Let’s start from scratch and try to understand things intuitively. One approach (but certainly not the only approach) to understanding a topological space is understanding what converges to what. In special cases, such as when the topology comes from a metric, it suffices to consider sequences (the curious reader may wish to read about sequential spaces). In general, nets must be considered instead of sequences, nevertheless, for the purposes of answering the questions above, it suffices to restrict attention to sequences. (It is often enough to understand intuitively why a result is true in special cases, leaving the proof to justify the result in full generality.)

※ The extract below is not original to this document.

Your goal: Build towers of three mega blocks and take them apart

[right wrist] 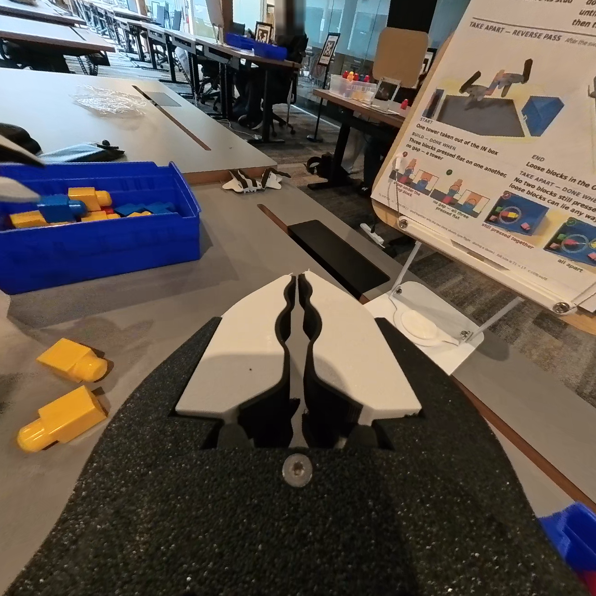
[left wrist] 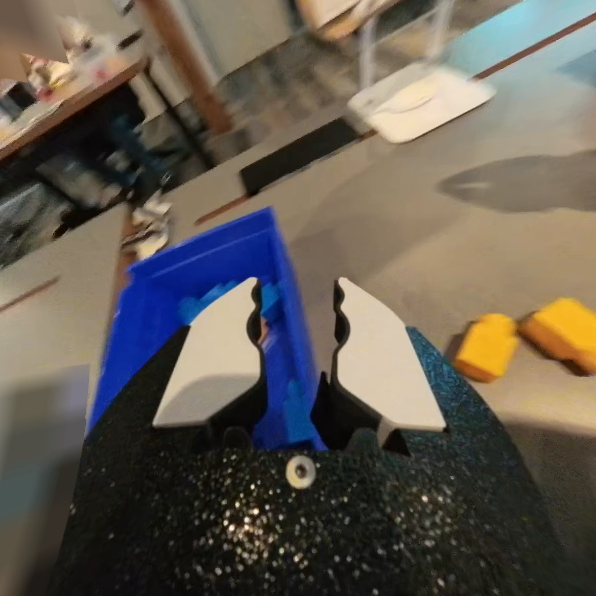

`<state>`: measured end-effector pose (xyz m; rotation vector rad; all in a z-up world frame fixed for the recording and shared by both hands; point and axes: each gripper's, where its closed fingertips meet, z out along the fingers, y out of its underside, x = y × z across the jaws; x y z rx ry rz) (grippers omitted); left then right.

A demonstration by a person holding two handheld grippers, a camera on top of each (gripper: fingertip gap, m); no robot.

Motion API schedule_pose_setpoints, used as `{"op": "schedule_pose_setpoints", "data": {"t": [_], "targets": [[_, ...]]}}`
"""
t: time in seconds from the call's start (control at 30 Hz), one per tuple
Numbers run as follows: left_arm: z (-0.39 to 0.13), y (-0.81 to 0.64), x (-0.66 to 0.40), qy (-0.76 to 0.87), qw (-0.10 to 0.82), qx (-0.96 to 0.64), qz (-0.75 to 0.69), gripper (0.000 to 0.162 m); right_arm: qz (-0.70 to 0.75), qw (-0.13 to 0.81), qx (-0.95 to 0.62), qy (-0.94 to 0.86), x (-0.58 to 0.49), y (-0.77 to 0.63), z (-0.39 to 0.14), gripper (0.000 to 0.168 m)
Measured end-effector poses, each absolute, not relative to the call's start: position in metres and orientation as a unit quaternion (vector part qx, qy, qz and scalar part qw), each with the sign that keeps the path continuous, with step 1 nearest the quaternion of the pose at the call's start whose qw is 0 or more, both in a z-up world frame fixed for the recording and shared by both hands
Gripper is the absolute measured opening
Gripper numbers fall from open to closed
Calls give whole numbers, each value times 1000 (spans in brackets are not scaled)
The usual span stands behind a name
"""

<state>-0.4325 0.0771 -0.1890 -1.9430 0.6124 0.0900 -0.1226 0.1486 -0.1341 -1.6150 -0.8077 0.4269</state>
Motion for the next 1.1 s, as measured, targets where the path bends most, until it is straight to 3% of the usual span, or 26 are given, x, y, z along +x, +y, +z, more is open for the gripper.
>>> {"op": "schedule_pose_setpoints", "data": {"t": [0.03,0.13,0.43,1.1], "targets": [[-195,82,-454,241,504,-827,67,43,184,600,-697,-348,-122,149,-134,1],[-220,97,-494,253,447,-848,129,39,186,599,-698,-348,-122,149,-135,1],[-299,138,-508,369,323,-864,112,45,186,595,-699,-351,-123,150,-137,1],[-331,168,-506,421,260,-856,149,46,185,587,-703,-356,-124,151,-141,1]]}}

Why a Bijective Map need not be a Homeomorphism

By restricting attention to sequences (and therefore to nice topological spaces), the definition of continuity becomes: $f$ is continuous if, whenever $x_n \rightarrow x$, it holds that $f(x_n) \rightarrow f(x)$. Therefore, a bijective map $f$ is a homeomorphism if and only if $f(x_n) \rightarrow f(y)$ implies $x_n \rightarrow y$.

Whereas bijectivity just tests whether distinct points are mapped to distinct points, being a homeomorphism means nearby points must be mapped to nearby points, in both directions, from $X$ to $Y$ and from $Y$ to $X$. (That is, a homeomorphism preserves the topology.)

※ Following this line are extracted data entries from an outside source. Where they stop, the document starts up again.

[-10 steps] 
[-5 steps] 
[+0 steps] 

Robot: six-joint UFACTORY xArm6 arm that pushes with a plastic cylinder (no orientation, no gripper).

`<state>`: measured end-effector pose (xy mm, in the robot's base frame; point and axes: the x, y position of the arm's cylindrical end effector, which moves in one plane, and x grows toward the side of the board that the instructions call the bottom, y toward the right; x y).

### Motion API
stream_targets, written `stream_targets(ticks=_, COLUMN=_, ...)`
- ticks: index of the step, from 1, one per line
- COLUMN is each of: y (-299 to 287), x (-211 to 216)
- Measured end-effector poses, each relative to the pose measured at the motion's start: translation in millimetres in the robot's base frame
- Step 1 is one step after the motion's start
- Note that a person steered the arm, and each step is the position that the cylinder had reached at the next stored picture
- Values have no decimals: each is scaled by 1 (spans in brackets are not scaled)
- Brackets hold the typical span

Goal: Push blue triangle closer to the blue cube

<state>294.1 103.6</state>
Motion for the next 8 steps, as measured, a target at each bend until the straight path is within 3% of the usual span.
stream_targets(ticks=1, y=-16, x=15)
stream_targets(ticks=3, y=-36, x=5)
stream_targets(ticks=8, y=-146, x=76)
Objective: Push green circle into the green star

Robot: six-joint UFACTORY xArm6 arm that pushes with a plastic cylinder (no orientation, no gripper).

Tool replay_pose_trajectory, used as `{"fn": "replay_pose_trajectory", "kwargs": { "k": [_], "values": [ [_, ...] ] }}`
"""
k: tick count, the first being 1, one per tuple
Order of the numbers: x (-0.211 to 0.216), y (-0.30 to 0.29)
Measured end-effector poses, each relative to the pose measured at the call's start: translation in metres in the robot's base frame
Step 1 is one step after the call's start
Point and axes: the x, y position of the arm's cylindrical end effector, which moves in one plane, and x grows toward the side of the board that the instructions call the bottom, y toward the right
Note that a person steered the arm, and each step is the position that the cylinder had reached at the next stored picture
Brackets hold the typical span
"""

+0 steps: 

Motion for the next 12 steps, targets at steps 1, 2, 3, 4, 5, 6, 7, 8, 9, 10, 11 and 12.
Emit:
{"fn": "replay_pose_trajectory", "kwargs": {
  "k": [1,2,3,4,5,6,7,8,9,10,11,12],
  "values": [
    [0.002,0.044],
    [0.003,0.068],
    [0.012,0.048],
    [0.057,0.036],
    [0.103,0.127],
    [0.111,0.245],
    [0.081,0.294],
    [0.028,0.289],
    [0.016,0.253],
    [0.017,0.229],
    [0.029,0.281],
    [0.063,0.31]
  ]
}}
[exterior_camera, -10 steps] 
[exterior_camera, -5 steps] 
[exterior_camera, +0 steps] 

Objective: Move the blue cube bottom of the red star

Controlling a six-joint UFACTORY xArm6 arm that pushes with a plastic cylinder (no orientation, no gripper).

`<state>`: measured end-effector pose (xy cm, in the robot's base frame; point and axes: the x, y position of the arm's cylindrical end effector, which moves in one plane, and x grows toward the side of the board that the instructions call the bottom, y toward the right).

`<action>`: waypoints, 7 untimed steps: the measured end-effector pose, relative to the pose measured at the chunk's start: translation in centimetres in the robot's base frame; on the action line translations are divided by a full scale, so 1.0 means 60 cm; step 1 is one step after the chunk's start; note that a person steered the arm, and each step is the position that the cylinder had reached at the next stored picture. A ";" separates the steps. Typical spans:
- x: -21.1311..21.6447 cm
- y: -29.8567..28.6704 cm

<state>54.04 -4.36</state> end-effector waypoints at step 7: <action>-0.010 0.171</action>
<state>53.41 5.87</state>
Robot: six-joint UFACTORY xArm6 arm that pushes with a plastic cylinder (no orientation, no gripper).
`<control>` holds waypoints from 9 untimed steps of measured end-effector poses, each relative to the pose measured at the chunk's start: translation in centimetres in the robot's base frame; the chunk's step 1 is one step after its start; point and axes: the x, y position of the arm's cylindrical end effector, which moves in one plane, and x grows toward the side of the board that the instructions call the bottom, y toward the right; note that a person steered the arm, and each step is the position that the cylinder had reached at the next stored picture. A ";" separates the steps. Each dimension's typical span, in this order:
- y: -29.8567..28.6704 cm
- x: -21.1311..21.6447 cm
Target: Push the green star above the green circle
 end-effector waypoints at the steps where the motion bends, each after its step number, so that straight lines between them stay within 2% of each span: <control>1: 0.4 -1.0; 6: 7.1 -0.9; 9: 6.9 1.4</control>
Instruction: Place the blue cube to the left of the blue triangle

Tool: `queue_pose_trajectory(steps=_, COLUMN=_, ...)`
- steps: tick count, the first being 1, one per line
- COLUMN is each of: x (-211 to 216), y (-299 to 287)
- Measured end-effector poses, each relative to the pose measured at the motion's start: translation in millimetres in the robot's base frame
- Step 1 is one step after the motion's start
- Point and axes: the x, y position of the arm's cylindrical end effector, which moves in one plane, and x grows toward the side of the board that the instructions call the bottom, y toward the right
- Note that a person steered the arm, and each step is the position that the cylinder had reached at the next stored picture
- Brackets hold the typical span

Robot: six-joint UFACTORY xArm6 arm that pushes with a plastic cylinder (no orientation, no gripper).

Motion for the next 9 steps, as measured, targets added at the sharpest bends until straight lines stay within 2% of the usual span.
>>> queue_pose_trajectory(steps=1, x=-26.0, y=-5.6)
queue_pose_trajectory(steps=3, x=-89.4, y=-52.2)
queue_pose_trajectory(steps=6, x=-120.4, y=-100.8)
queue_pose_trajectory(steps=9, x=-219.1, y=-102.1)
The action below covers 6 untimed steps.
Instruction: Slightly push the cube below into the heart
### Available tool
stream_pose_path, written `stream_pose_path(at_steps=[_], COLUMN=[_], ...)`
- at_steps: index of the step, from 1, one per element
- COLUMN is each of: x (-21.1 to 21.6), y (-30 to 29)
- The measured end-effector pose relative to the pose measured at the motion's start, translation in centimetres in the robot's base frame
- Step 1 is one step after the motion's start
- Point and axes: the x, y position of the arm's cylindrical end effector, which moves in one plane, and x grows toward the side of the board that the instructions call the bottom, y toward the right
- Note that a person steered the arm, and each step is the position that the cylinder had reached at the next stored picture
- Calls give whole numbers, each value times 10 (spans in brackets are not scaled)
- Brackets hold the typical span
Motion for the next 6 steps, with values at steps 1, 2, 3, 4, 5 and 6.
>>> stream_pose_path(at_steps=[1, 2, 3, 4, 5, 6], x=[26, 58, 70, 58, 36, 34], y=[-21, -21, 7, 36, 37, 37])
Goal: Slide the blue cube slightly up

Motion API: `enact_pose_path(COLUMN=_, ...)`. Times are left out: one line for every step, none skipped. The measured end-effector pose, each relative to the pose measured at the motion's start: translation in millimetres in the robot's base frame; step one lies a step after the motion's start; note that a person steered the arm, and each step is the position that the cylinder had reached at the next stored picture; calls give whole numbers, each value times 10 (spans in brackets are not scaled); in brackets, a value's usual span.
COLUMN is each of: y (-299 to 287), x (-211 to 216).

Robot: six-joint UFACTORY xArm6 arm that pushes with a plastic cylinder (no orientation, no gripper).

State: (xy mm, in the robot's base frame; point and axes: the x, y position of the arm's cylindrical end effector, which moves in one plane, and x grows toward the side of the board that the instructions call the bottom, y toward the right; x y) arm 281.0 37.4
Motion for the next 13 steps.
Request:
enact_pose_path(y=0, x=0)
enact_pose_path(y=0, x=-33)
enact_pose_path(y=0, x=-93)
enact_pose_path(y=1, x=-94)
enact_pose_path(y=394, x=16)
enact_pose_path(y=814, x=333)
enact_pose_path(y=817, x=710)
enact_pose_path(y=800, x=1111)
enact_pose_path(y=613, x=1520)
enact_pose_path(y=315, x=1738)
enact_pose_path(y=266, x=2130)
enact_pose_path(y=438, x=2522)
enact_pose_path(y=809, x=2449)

This suggests the following example. Let $X$ be the interval $[0,2\pi) \subset \mathbb{R}$ and let $Y$ be the unit circle $Y = \{ (x_1,x_2) \in \mathbb{R}^2 \mid x_1^2 + x_2^2 = 1\}$. Let $f\colon X \rightarrow Y$ be the function sending $\theta \in [0,2\pi)$ to $(\cos\theta,\sin\theta)$. Then $f$ is continuous because it sends nearby points in $X$ to nearby points in $Y$. But $f^{-1}$ is not continuous because the point $(1,0) \in Y$ is sent to the point $0 \in X$ but a point just below $(1,0) \in Y$, say $(\cos\theta,\sin\theta)$ for $\theta$ just less than $2\pi$, is sent to a point far away from $0 \in X$. (The reader should pause to understand this fully; drawing a picture may help.)

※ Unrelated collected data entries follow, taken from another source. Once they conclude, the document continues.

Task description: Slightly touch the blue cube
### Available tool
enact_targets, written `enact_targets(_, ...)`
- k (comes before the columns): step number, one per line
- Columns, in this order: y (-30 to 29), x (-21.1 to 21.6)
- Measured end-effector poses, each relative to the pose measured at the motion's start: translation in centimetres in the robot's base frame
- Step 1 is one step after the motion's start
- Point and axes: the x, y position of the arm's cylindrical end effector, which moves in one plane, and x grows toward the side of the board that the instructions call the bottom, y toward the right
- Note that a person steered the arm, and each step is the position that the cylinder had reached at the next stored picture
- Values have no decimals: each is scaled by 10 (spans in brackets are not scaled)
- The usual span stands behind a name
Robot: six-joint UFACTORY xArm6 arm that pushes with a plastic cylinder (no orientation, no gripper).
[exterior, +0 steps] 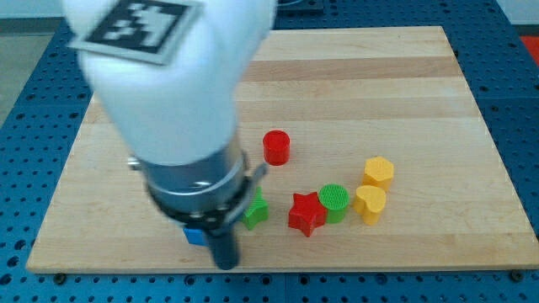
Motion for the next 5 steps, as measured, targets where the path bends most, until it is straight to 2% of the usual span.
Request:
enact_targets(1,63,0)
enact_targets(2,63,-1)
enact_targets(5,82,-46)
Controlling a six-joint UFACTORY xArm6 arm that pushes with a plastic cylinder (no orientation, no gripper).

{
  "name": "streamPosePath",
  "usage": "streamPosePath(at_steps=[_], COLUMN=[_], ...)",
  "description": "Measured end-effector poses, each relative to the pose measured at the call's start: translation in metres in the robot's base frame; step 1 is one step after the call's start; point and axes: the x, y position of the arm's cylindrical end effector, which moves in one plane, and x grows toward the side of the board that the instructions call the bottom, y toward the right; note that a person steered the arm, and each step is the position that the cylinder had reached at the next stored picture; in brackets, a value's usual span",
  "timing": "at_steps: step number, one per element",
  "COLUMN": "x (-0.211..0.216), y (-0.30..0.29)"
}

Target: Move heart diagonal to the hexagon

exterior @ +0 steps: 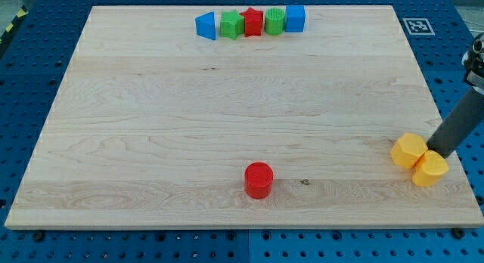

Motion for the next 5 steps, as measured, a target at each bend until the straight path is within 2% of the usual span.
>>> streamPosePath(at_steps=[2, 4, 5], x=[0.019, 0.028, 0.052], y=[0.0, -0.03, -0.017])
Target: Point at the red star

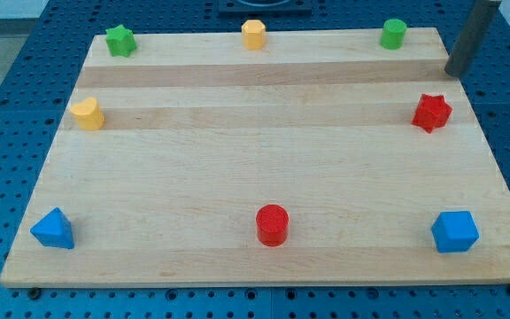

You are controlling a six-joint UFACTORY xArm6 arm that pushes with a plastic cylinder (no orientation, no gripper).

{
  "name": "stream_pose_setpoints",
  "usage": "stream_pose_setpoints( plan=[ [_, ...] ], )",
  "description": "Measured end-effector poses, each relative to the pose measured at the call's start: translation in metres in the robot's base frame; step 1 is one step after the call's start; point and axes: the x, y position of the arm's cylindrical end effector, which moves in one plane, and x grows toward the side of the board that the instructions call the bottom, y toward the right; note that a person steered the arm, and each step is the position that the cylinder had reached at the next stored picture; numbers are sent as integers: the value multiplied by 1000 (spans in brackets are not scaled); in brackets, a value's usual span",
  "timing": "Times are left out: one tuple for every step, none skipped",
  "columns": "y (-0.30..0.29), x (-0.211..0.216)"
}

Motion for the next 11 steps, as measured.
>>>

The above example is quintessential; an injective map $f$ is a homeomorphism only if it is not possible to map a “line $\longrightarrow$” to a “loop $\circlearrowleft$“. In detail, let $x_n$ be a sequence of points that either does not have a limit point, or that converges to a point $x$ that is different from $x_1$. Such a sequence can be obtained by considering the location at regularly spaced intervals of an ant walking along a path in $X$ that does not eventually return to where it started. It is therefore referred to loosely as a “line”. Let it loosely be said that this “line” gets mapped to a “loop” if $\lim f(x_n) = f(x_1)$. If it is possible for a line to be mapped to a loop, then $f$ cannot be a homeomorphism. (Draw some pictures!)

To summarise, injectivity of $f$ means that if $f(x) = f(y)$ then  $x = y$. For $f$ to be a homeomorphism requires more: if $\lim f(x_n) = f(y)$ then it must be that $\lim x_n = y$. Whereas injectivity just means the preimages of distinct points are distinct, a homeomorphism means the preimages of  convergent sequences with distinct limits are convergent sequences with distinct limits. Perhaps the best way of visualising this though is asking whether a “line” can be mapped to a “loop”.

Relevance of the Domain being Compact and the Codomain being Hausdorff

Let $x_n$ be a “line”, as defined above. There are two cases to consider: either $x_n$ does not have a limit point, in which case it will be seen that compactness of $X$ is relevant, or $x_n$ has a limit, in which case it will be seen that $Y$ being Hausdorff is significant.

When dealing with sequences, the role of compactness is guaranteeing every sequence has a limit point (or equivalently, that a convergent subsequence exists). Therefore, if $X$ is compact, it is not possible for $x_n$ to lack a limit point, and this option is immediately off the table.

If it is possible for a “line” to be mapped to a “loop” despite $X$ being compact then it is possible to achieve this assuming $x_n$ has a limit (by considering a convergent subsequence if necessary). Henceforth, assume $x_n \rightarrow x \neq x_1$ yet $f(x_n) \rightarrow f(x_1)$. Continuity of $f$ implies $f(x_n) \rightarrow f(x)$. When dealing with sequences, the role of the Hausdorff requirement is to ensure limits are unique. (Prove this for yourself, or look up a proof that limits are unique in Hausdorff spaces.) Therefore, $Y$ being Hausdorff means $f(x) = f(x_1)$ since $f(x_n)$ converges to both $f(x)$ and $f(x_1)$. Since $f$ is injective, this means $x = x_1$, contradicting $x_n$ being a “line”. Therefore, it is impossible for a “line” to be mapped to a “loop”; every injective map $f$ from a compact space to a Hausdorff space is automatically a homeomorphism.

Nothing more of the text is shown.